**EXERCISE OBJECTIVE**. The records below hold pictures; please leave those out and retype the rest exactly.

====== THE DATA

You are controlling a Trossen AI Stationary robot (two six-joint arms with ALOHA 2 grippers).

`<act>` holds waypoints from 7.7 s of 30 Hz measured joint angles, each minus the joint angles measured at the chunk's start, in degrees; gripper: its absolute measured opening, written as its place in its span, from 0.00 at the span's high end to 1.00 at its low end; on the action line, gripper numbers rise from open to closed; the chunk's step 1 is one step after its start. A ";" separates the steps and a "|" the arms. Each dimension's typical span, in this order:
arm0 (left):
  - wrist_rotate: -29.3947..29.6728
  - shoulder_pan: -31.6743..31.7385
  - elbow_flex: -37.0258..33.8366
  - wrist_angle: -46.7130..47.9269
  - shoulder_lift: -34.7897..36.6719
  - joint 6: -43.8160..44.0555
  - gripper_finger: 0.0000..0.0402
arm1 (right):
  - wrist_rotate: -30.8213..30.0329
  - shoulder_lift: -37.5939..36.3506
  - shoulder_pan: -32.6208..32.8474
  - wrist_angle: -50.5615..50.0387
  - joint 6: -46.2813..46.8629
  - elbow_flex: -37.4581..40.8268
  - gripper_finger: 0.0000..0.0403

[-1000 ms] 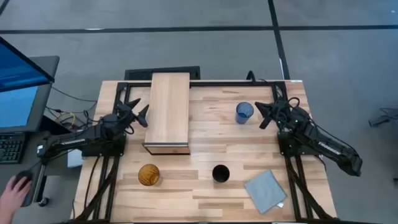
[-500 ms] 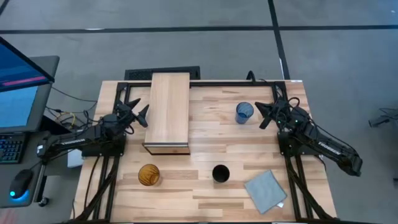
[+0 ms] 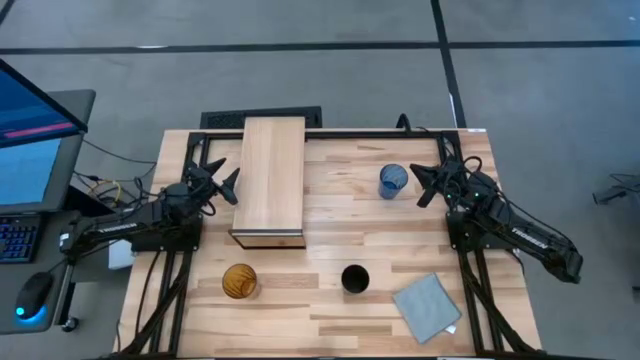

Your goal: Stack small to large cups/mugs on shelf

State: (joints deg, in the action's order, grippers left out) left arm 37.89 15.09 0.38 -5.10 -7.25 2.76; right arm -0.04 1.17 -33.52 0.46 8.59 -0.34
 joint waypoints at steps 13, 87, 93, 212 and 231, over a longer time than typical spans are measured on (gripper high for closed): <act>0.02 -0.01 -0.01 0.00 -0.01 0.01 0.34 | 0.01 0.00 -0.01 -0.02 0.00 0.00 0.93; 0.31 0.00 -0.02 0.00 -0.02 -1.21 0.34 | -0.02 -0.04 0.12 9.51 18.82 0.00 0.93; 1.03 0.00 -0.01 0.00 -0.02 -0.59 0.34 | -0.07 0.02 0.01 10.13 19.75 -0.01 0.93; 3.51 0.00 -0.02 0.04 -0.02 -0.15 0.34 | -3.03 86.68 0.20 -70.45 5.96 -71.17 0.65; 3.52 0.00 -0.02 0.04 -0.02 -0.09 0.34 | -3.27 86.68 1.91 -63.02 -0.09 -71.17 0.44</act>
State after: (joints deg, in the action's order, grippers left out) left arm 41.41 15.09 0.36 -5.06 -7.26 2.68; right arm -3.31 87.85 -31.62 -62.55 8.49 -71.50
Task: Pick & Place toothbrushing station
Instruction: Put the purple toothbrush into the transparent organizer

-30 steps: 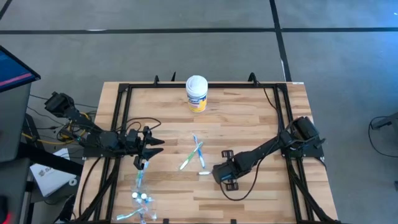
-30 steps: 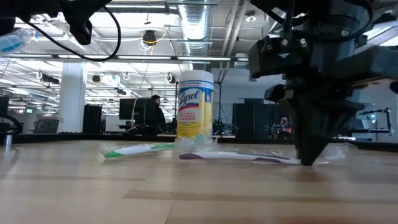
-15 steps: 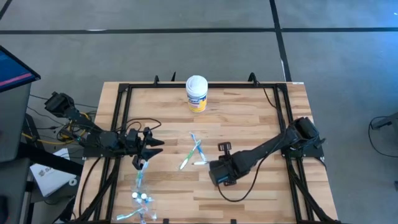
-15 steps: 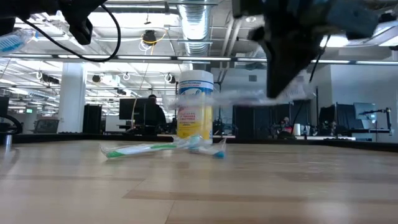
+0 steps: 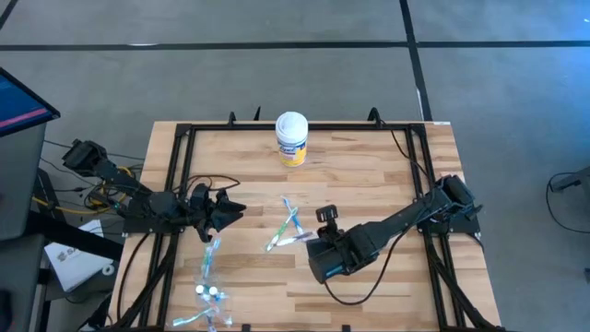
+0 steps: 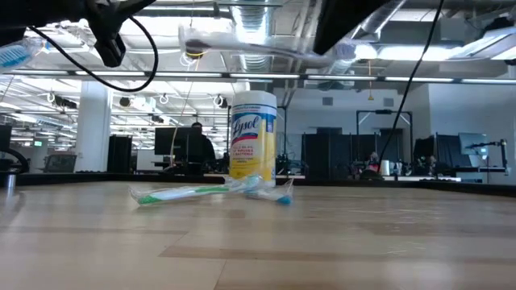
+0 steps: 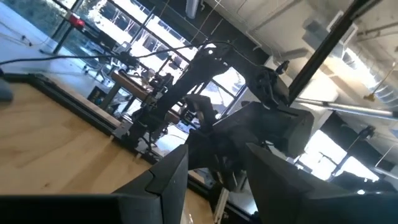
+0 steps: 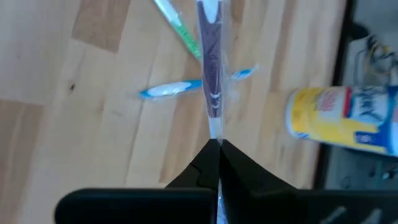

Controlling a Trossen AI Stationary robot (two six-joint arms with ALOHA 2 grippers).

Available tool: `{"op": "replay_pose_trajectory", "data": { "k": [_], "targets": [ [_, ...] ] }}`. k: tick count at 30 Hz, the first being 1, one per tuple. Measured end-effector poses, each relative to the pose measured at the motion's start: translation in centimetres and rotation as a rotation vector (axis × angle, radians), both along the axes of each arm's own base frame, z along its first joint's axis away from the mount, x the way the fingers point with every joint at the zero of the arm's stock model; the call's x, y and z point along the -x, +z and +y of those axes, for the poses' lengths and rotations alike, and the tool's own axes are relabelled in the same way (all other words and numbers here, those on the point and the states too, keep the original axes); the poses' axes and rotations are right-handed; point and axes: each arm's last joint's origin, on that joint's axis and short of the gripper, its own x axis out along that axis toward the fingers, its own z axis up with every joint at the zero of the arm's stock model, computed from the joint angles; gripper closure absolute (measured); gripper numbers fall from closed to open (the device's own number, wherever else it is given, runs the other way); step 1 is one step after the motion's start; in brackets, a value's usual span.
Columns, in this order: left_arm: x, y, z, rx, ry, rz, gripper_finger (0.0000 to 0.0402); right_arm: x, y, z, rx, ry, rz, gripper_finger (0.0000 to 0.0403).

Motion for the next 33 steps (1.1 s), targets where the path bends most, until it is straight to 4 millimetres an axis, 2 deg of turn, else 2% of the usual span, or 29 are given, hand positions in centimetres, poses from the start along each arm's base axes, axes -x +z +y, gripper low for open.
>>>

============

**OUTPUT**.
You are controlling a Trossen AI Stationary robot (two six-joint arms with ALOHA 2 grippers).

`<act>` holds waypoints from 7.7 s of 30 Hz measured joint angles, each minus the joint angles measured at the chunk's start, in degrees; gripper: its absolute measured opening, written as its place in its span, from 0.00 at the span's high end to 1.00 at its low end; on the action line, gripper numbers rise from open to closed; the chunk's step 1 is one step after its start. A ";" separates the steps and a "|" the arms. Each dimension's typical span, in this order:
arm0 (left):
  - wrist_rotate: -29.3947..29.6728
  - shoulder_pan: -31.6743..31.7385
  - elbow_flex: -37.0258..33.8366
  - wrist_angle: -46.7130..47.9269
  - shoulder_lift: -34.7897..36.6719
  - joint 6: -43.8160..44.0555
  - gripper_finger: 0.0000..0.0402
arm1 (right):
  - wrist_rotate: -30.8213..30.0329
  - shoulder_lift: -37.5939..36.3506
  - shoulder_pan: -32.6208..32.8474
  - wrist_angle: -50.5615..50.0387
  - joint 6: -46.2813..46.8629
  - elbow_flex: -37.4581..40.8268
  - gripper_finger: 0.0000..0.0403

[-1000 ms] 
[-500 ms] 
[+0 ms] 

Your goal: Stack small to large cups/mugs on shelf

State: (joints deg, in the action's order, grippers left out) left arm 37.89 15.09 0.38 -5.10 -7.25 2.76; right arm -0.04 1.17 -33.52 0.46 8.59 -0.34
 joint waypoints at steps 13, 87, 93, 212 and 231, over a longer time than typical spans are measured on (gripper high for closed): <act>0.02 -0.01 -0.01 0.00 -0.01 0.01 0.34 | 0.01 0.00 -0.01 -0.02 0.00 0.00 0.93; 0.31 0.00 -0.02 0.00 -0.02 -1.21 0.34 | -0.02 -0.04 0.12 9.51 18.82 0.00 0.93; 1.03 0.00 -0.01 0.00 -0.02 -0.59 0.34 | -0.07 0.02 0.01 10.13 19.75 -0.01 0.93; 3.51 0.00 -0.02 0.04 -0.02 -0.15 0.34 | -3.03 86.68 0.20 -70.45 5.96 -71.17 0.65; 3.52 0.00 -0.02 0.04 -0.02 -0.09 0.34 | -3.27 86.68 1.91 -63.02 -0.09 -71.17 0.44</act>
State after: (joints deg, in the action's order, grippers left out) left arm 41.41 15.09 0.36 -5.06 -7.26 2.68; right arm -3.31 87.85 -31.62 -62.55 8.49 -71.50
Task: Pick & Place toothbrushing station
Instruction: Put the purple toothbrush into the transparent organizer

-30 steps: 
-30 steps: 
-15 steps: 
-15 steps: 
+0 steps: 
+0 steps: 
+0 steps: 
+0 steps: 

Controlling a Trossen AI Stationary robot (two six-joint arms with ALOHA 2 grippers).

Available tool: `{"op": "replay_pose_trajectory", "data": { "k": [_], "targets": [ [_, ...] ] }}`. k: tick count at 30 Hz, the first being 1, one per tuple. Measured end-effector poses, each relative to the pose measured at the motion's start: translation in centimetres and rotation as a rotation vector (axis × angle, radians), both along the axes of each arm's own base frame, z along its first joint's axis away from the mount, x the way the fingers point with every joint at the zero of the arm's stock model; the call's x, y and z point along the -x, +z and +y of those axes, for the poses' lengths and rotations alike, and the tool's own axes are relabelled in the same way (all other words and numbers here, those on the point and the states too, keep the original axes); the poses' axes and rotations are right-handed; point and axes: each arm's last joint's origin, on that joint's axis and short of the gripper, its own x axis out along that axis toward the fingers, its own z axis up with every joint at the zero of the arm's stock model, computed from the joint angles; gripper closure absolute (measured); gripper numbers fall from closed to open (the device's own number, wherever else it is given, runs the other way); step 1 is one step after the motion's start; in brackets, a value's usual span.
Columns, in this order: left_arm: x, y, z, rx, ry, rz, gripper_finger (0.0000 to 0.0402); right_arm: x, y, z, rx, ry, rz, gripper_finger (0.0000 to 0.0403).

Motion for the next 33 steps (1.1 s), targets where the path bends most, until it is straight to 4 millimetres an axis, 2 deg of turn, else 2% of the usual span, or 29 are given, hand positions in centimetres, poses from the start along each arm's base axes, axes -x +z +y, gripper low for open.
>>>

This brings the exercise to completion.